**Aim of the exercise**
Write all of the lines below out again, exactly as they stand.
┌──
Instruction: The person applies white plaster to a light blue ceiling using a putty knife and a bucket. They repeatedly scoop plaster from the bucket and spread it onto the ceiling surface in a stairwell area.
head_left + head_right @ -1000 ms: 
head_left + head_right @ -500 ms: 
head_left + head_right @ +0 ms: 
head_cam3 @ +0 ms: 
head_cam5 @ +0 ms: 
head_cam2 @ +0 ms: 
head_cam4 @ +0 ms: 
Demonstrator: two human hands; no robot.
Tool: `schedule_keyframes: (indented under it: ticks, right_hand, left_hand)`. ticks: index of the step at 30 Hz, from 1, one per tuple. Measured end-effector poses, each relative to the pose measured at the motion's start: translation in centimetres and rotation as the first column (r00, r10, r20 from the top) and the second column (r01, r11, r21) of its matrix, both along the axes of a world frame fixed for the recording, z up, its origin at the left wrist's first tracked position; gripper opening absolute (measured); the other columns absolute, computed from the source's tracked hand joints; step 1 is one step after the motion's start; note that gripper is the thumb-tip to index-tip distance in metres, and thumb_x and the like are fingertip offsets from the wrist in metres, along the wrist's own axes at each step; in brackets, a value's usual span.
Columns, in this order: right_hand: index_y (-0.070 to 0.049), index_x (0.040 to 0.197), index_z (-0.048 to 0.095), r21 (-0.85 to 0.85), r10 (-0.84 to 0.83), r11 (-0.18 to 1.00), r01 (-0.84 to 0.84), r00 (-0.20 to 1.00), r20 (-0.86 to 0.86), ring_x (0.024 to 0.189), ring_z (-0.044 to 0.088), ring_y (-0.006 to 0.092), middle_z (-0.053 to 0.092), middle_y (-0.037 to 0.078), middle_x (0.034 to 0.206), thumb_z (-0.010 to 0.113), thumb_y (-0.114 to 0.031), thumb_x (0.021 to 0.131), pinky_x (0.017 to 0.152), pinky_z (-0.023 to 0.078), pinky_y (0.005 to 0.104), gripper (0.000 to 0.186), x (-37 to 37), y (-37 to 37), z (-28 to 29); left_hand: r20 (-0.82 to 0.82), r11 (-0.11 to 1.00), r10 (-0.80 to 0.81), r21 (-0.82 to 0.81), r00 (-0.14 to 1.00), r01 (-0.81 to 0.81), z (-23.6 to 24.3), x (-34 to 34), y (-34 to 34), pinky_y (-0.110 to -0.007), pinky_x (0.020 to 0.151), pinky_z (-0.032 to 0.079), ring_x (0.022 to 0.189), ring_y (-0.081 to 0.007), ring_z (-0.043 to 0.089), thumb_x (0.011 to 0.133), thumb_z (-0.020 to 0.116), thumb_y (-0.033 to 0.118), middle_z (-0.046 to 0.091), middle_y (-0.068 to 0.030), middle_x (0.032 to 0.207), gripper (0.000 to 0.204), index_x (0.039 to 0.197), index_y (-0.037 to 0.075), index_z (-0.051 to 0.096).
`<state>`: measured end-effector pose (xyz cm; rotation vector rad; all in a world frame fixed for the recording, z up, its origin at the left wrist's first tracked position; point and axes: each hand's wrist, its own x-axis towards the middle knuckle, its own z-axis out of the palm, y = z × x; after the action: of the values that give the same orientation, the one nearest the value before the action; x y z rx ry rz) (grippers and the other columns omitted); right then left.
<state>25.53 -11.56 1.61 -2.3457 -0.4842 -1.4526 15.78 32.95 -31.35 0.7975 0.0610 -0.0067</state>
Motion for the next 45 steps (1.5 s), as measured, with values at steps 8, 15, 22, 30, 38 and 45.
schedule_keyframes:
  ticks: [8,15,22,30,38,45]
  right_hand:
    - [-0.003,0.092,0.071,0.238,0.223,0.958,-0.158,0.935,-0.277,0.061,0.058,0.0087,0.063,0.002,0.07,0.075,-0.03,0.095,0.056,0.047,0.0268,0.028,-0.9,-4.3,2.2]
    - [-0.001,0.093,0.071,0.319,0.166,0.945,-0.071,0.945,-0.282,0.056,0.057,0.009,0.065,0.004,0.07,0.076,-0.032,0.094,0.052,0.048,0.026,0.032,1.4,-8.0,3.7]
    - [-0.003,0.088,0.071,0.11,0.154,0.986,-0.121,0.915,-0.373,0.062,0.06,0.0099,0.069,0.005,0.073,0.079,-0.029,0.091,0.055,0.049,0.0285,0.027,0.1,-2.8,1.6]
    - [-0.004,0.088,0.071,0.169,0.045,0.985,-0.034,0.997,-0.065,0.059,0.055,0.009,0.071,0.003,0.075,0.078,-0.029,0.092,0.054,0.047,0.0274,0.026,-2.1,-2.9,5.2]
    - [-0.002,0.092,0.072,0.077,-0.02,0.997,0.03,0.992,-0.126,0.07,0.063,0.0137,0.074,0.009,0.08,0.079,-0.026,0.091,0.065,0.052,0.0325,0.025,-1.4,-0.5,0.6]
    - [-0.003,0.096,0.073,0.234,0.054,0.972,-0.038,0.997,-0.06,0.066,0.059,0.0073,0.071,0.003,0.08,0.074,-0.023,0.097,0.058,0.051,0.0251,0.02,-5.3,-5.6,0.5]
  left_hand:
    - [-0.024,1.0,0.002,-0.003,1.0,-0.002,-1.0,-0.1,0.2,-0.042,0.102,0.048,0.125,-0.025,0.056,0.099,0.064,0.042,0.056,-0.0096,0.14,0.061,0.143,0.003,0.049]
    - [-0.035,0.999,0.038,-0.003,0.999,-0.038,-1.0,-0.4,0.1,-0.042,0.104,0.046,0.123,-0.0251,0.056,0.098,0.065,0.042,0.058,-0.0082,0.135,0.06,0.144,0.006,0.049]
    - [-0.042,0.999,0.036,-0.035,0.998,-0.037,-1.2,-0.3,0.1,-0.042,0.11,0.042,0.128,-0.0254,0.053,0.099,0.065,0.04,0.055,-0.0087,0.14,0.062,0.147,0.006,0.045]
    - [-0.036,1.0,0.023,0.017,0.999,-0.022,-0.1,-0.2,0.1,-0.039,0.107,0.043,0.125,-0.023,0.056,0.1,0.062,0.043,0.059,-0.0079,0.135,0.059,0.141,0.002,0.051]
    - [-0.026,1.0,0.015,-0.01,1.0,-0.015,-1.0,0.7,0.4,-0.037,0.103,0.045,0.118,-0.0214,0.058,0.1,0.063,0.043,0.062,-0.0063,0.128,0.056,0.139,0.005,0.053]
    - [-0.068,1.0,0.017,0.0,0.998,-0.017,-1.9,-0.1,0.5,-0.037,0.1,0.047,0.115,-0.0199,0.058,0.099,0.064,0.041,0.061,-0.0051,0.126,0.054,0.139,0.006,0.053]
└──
**Answer box**
Instruction: The person applies white plaster to a light blue ceiling using a putty knife and a bucket. They repeatedly scoop plaster from the bucket and spread it onto the ceiling surface in a stairwell area.
head_left + head_right @ -1000 ms: 
head_left + head_right @ -500 ms: 
head_left + head_right @ +0 ms: 
head_cam3 @ +0 ms: 
head_cam5 @ +0 ms: 
head_cam2 @ +0 ms: 
head_cam4 @ +0 ms: 
Demonstrator: two human hands; no robot.
Tool: `schedule_keyframes: (indented under it: ticks, right_hand, left_hand)`. ticks: index of the step at 30 Hz, from 1, one per tuple. Measured end-effector poses, each relative to the pose measured at the motion's start: translation in centimetres and rotation as the first column (r00, r10, r20 from the top) and the second column (r01, r11, r21) of its matrix, both along the axes of a world frame fixed for the recording, z up, its origin at the left wrist's first tracked position; gripper opening absolute (measured); the other columns absolute, computed from the source's tracked hand joints; step 1 is one step after the motion's start; note that gripper is the thumb-tip to index-tip distance in metres, and thumb_x and the like are fingertip offsets from the wrist in metres, along the wrist's own axes at each step; in brackets, a value's usual span.
Columns, in this order: right_hand: index_y (-0.070 to 0.049), index_x (0.040 to 0.197), index_z (-0.048 to 0.095), r21 (-0.85 to 0.85), r10 (-0.84 to 0.83), r11 (-0.18 to 1.00), r01 (-0.84 to 0.84), r00 (-0.20 to 1.00), r20 (-0.86 to 0.86), ring_x (0.024 to 0.189), ring_z (-0.044 to 0.088), ring_y (-0.006 to 0.092), middle_z (-0.053 to 0.092), middle_y (-0.037 to 0.078), middle_x (0.034 to 0.206), thumb_z (-0.010 to 0.113), thumb_y (-0.114 to 0.031), thumb_x (0.021 to 0.131), pinky_x (0.017 to 0.152), pinky_z (-0.023 to 0.078), pinky_y (0.005 to 0.104), gripper (0.000 to 0.186), x (-37 to 37), y (-37 to 37), z (-28 to 29); left_hand: r20 (-0.82 to 0.82), r11 (-0.11 to 1.00), r10 (-0.80 to 0.81), r21 (-0.82 to 0.81), r00 (-0.14 to 1.00), r01 (-0.81 to 0.81), z (-23.6 to 24.3), x (-34 to 34), y (-34 to 34), pinky_y (-0.110 to -0.007), pinky_x (0.020 to 0.151), pinky_z (-0.032 to 0.079), ring_x (0.022 to 0.189), ring_y (-0.081 to 0.007), ring_z (-0.043 to 0.089), thumb_x (0.011 to 0.133), thumb_z (-0.020 to 0.116), thumb_y (-0.033 to 0.118), middle_z (-0.046 to 0.091), middle_y (-0.068 to 0.030), middle_x (0.032 to 0.207), gripper (0.000 to 0.204), index_x (0.039 to 0.197), index_y (-0.037 to 0.075), index_z (-0.051 to 0.096).
`<state>`: measured end-effector pose (xyz cm; rotation vector rad; all in a world frame fixed for the recording, z up, its origin at the left wrist's first tracked position; point and axes: each hand's wrist, its own x-axis towards the middle knuckle, its own z-axis out of the palm, y = z × x; after the action: of the values that give the same orientation, the one nearest the value before the action; x y z rx ry rz) (grippers and the other columns omitted); right then left.
<state>25.53 -11.56 1.61 -2.3457 -0.4842 -1.4526 15.78 32.95 -31.35 0.7975 0.0610 -0.0067</state>
Motion for the next 45 steps (1.5 s), as measured, with values at steps 8, 15, 22, 30, 38 and 45.
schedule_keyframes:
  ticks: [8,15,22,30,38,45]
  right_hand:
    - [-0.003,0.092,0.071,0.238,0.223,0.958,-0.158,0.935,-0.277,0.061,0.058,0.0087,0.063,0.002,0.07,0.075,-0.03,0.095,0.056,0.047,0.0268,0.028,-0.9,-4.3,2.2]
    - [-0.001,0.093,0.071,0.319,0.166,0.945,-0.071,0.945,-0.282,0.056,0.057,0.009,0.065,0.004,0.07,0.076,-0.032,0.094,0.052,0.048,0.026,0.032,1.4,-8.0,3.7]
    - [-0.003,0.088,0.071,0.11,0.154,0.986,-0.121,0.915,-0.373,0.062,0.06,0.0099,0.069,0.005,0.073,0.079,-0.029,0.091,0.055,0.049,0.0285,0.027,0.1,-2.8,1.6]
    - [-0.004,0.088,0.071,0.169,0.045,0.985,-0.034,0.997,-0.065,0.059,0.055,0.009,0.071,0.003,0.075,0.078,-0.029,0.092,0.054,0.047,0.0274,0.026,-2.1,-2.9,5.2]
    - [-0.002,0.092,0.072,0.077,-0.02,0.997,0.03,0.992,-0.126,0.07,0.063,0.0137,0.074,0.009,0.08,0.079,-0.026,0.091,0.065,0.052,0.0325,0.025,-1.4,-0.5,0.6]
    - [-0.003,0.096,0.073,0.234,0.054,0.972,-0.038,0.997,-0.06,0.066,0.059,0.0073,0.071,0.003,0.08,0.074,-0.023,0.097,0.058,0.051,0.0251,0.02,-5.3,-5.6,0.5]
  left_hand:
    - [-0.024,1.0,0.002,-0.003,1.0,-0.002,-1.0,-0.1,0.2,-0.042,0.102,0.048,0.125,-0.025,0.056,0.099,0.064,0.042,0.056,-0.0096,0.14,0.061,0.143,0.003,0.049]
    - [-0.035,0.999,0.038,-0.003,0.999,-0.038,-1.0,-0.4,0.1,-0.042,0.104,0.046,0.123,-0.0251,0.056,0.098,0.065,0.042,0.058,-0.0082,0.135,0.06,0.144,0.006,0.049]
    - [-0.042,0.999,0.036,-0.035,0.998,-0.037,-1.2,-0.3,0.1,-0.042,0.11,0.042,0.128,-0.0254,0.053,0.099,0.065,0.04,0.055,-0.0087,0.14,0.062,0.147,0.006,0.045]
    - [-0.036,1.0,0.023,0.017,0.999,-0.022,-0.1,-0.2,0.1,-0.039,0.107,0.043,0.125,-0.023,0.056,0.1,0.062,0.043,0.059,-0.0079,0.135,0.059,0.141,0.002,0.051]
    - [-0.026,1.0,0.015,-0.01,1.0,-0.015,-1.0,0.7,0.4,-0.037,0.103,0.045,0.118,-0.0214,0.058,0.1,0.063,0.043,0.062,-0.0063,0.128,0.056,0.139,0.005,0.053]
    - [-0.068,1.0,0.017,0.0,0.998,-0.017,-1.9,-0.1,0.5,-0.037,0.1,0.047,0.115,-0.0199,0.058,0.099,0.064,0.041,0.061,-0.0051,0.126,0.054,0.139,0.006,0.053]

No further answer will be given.